» **WORK INSTRUCTION**: From the first line to the last, write out the records exactly, leaving out images.

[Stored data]
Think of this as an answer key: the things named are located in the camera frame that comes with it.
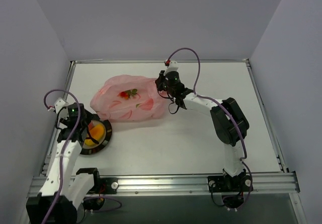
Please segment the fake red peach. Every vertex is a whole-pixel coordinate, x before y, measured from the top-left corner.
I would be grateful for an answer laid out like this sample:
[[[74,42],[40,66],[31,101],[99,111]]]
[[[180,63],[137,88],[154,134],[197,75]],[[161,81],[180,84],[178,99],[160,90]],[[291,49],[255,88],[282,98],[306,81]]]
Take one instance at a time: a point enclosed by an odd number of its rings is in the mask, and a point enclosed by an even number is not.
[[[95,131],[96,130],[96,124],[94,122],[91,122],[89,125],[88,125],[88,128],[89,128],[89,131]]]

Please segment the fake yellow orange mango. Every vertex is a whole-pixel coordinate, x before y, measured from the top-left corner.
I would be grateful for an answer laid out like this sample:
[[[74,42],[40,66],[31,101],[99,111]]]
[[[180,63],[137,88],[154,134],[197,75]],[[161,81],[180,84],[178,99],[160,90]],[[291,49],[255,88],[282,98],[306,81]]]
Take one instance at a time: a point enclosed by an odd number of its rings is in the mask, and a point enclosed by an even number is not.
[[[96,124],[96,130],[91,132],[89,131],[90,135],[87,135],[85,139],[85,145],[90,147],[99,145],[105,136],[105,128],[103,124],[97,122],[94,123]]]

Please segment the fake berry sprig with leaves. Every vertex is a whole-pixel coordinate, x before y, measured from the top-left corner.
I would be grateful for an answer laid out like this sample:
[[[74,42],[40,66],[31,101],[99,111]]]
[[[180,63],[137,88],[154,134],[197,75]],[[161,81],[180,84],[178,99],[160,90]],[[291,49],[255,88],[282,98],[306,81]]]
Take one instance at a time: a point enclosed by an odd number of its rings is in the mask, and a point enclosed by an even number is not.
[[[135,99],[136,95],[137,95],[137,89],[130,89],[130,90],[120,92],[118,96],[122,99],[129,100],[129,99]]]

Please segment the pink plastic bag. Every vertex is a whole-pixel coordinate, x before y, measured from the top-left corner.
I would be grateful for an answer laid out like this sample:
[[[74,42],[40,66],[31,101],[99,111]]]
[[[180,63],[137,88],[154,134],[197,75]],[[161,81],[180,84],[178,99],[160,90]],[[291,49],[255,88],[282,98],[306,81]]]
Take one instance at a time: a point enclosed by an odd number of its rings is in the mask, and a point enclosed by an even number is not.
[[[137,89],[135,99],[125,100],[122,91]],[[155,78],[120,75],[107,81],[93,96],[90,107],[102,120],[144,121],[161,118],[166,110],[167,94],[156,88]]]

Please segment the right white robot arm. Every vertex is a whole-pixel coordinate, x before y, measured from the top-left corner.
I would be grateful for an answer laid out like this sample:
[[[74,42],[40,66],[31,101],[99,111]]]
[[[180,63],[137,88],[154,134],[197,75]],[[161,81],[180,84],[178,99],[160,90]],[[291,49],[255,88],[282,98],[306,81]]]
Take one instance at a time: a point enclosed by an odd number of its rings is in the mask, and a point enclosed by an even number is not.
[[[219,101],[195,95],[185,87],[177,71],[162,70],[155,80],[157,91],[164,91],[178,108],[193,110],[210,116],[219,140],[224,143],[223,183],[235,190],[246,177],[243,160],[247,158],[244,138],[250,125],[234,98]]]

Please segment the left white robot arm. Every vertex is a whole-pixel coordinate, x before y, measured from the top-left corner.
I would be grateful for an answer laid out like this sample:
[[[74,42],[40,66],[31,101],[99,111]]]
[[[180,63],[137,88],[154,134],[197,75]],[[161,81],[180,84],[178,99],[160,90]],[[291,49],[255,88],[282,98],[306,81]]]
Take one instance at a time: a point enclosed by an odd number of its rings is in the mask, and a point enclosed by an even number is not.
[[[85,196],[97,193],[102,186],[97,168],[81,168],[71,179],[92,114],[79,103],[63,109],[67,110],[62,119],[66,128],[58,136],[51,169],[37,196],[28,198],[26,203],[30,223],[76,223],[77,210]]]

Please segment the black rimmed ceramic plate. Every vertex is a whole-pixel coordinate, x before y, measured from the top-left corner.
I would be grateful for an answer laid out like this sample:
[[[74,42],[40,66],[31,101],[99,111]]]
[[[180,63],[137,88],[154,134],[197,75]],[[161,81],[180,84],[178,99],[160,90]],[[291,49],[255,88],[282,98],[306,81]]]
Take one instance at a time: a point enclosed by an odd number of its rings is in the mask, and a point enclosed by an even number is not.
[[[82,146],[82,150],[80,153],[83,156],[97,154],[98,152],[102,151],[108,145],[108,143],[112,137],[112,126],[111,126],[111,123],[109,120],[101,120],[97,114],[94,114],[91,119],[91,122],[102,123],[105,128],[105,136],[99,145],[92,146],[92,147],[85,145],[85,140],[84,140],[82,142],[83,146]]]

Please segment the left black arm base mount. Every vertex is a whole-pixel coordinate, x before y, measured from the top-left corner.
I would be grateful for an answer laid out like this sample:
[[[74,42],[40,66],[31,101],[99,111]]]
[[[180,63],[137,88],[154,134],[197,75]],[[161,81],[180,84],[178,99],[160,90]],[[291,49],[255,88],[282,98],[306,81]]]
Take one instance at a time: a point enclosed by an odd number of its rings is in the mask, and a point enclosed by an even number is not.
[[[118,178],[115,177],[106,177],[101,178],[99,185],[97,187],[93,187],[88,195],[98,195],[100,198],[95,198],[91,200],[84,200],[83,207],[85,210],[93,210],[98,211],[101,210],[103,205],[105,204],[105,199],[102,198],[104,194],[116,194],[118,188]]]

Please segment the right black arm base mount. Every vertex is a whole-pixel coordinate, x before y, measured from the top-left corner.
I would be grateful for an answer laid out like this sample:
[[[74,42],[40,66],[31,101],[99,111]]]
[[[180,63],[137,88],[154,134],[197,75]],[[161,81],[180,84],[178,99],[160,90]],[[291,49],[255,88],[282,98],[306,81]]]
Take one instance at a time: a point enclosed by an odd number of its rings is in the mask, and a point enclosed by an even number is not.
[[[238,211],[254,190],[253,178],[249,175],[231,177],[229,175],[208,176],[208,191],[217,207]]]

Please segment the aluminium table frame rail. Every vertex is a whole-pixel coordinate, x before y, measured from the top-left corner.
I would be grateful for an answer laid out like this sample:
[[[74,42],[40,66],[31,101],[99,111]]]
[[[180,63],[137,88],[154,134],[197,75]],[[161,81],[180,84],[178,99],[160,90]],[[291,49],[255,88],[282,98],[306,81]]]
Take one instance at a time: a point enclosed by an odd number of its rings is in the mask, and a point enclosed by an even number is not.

» **SOLUTION**:
Think of this as an answer key: the things named are located in the camera frame that comes with it.
Please segment the fake red peach. Every vertex is a whole-pixel coordinate, x before y, measured from the top-left corner.
I would be grateful for an answer laid out like this sample:
[[[74,42],[40,66],[31,101],[99,111]]]
[[[180,63],[137,88],[154,134],[197,75]],[[161,81],[180,84],[178,99],[160,90]],[[291,49],[255,88],[282,98],[306,81]]]
Take one instance at a time: a point enclosed by an odd number of its rings is in the mask, and a point enclosed by an even number is not.
[[[95,131],[96,130],[96,124],[94,122],[91,122],[89,125],[88,125],[88,128],[89,128],[89,131]]]

Please segment the fake yellow orange mango. Every vertex is a whole-pixel coordinate, x before y, measured from the top-left corner.
I would be grateful for an answer laid out like this sample:
[[[74,42],[40,66],[31,101],[99,111]]]
[[[180,63],[137,88],[154,134],[197,75]],[[161,81],[180,84],[178,99],[160,90]],[[291,49],[255,88],[282,98],[306,81]]]
Take one instance at a time: a point enclosed by an odd number of its rings is in the mask, and a point enclosed by an even number is not.
[[[96,124],[96,130],[91,132],[89,131],[90,135],[87,135],[85,139],[85,145],[90,147],[99,145],[105,136],[105,128],[103,124],[97,122],[94,123]]]

Please segment the fake berry sprig with leaves. Every vertex is a whole-pixel coordinate, x before y, measured from the top-left corner.
I would be grateful for an answer laid out like this sample:
[[[74,42],[40,66],[31,101],[99,111]]]
[[[180,63],[137,88],[154,134],[197,75]],[[161,81],[180,84],[178,99],[160,90]],[[291,49],[255,88],[282,98],[306,81]]]
Take one instance at a time: a point enclosed by an odd number of its rings is in the mask, and a point enclosed by an even number is not.
[[[135,99],[136,95],[137,95],[137,89],[130,89],[130,90],[120,92],[118,96],[122,99],[129,100],[129,99]]]

Please segment the pink plastic bag. Every vertex is a whole-pixel coordinate, x before y, measured from the top-left corner.
I would be grateful for an answer laid out like this sample:
[[[74,42],[40,66],[31,101],[99,111]]]
[[[180,63],[137,88],[154,134],[197,75]],[[161,81],[180,84],[178,99],[160,90]],[[291,49],[255,88],[282,98],[306,81]]]
Take one instance at a time: a point enclosed by an odd number of its rings is in the mask, and a point enclosed by an even number is not.
[[[137,89],[135,99],[125,100],[122,91]],[[155,78],[120,75],[107,81],[93,96],[90,107],[102,120],[144,121],[161,118],[166,110],[167,94],[156,88]]]

Please segment the right white robot arm. Every vertex is a whole-pixel coordinate, x before y, measured from the top-left corner.
I would be grateful for an answer laid out like this sample:
[[[74,42],[40,66],[31,101],[99,111]]]
[[[180,63],[137,88],[154,134],[197,75]],[[161,81],[180,84],[178,99],[160,90]],[[291,49],[255,88],[282,98],[306,81]]]
Take one instance at a time: a point enclosed by an odd number of its rings is in the mask, and a point enclosed by an even number is not.
[[[219,101],[195,95],[185,87],[177,71],[162,70],[155,80],[157,91],[164,91],[178,108],[193,110],[210,116],[219,140],[224,143],[223,183],[235,190],[246,177],[243,160],[247,158],[244,138],[250,125],[234,98]]]

Please segment the left white robot arm. Every vertex is a whole-pixel coordinate, x before y, measured from the top-left corner.
I would be grateful for an answer laid out like this sample:
[[[74,42],[40,66],[31,101],[99,111]]]
[[[180,63],[137,88],[154,134],[197,75]],[[161,81],[180,84],[178,99],[160,90]],[[291,49],[255,88],[282,98],[306,81]]]
Take one instance at a time: a point enclosed by an odd number of its rings is in the mask, and a point enclosed by an even number is not.
[[[85,196],[97,193],[102,186],[97,168],[81,168],[71,179],[92,114],[79,103],[63,109],[67,110],[62,119],[66,128],[58,136],[51,169],[37,196],[28,198],[26,203],[30,223],[76,223],[77,210]]]

Please segment the black rimmed ceramic plate. Every vertex is a whole-pixel coordinate, x before y, measured from the top-left corner.
I would be grateful for an answer laid out like this sample:
[[[74,42],[40,66],[31,101],[99,111]]]
[[[180,63],[137,88],[154,134],[197,75]],[[161,81],[180,84],[178,99],[160,90]],[[291,49],[255,88],[282,98],[306,81]]]
Take one instance at a time: a point enclosed by an odd number of its rings is in the mask, and a point enclosed by an even number is not.
[[[82,146],[82,150],[80,153],[83,156],[97,154],[98,152],[102,151],[108,145],[108,143],[112,137],[112,126],[111,126],[111,123],[109,120],[101,120],[97,114],[94,114],[91,119],[91,122],[102,123],[105,128],[105,136],[99,145],[92,146],[92,147],[85,145],[85,140],[84,140],[82,142],[83,146]]]

Please segment the left black arm base mount. Every vertex is a whole-pixel coordinate, x before y, measured from the top-left corner.
I would be grateful for an answer laid out like this sample:
[[[74,42],[40,66],[31,101],[99,111]]]
[[[180,63],[137,88],[154,134],[197,75]],[[161,81],[180,84],[178,99],[160,90]],[[291,49],[255,88],[282,98],[306,81]]]
Take one instance at a time: a point enclosed by an odd number of its rings is in the mask, and a point enclosed by an even number is not.
[[[118,178],[115,177],[106,177],[101,178],[99,185],[97,187],[93,187],[88,195],[98,195],[100,198],[95,198],[91,200],[84,200],[83,207],[85,210],[93,210],[98,211],[101,210],[103,205],[105,204],[105,199],[102,198],[104,194],[116,194],[118,188]]]

Please segment the right black arm base mount. Every vertex is a whole-pixel coordinate, x before y, measured from the top-left corner.
I would be grateful for an answer laid out like this sample:
[[[74,42],[40,66],[31,101],[99,111]]]
[[[180,63],[137,88],[154,134],[197,75]],[[161,81],[180,84],[178,99],[160,90]],[[291,49],[255,88],[282,98],[306,81]]]
Take one instance at a time: a point enclosed by an odd number of its rings is in the mask, and a point enclosed by an even number is not.
[[[238,211],[254,190],[253,178],[249,175],[231,177],[229,175],[208,176],[208,191],[217,207]]]

Please segment the aluminium table frame rail. Every vertex is a whole-pixel coordinate, x before y, measured from the top-left corner.
I would be grateful for an answer laid out like this sample:
[[[74,42],[40,66],[31,101],[99,111]]]
[[[180,63],[137,88],[154,134],[197,75]],[[161,81],[180,84],[178,99],[160,90]],[[291,49],[255,88],[282,98],[306,81]]]
Take one instance at a time: a point enclosed by an odd number of its rings is in the mask, and a point enclosed by an even number is not.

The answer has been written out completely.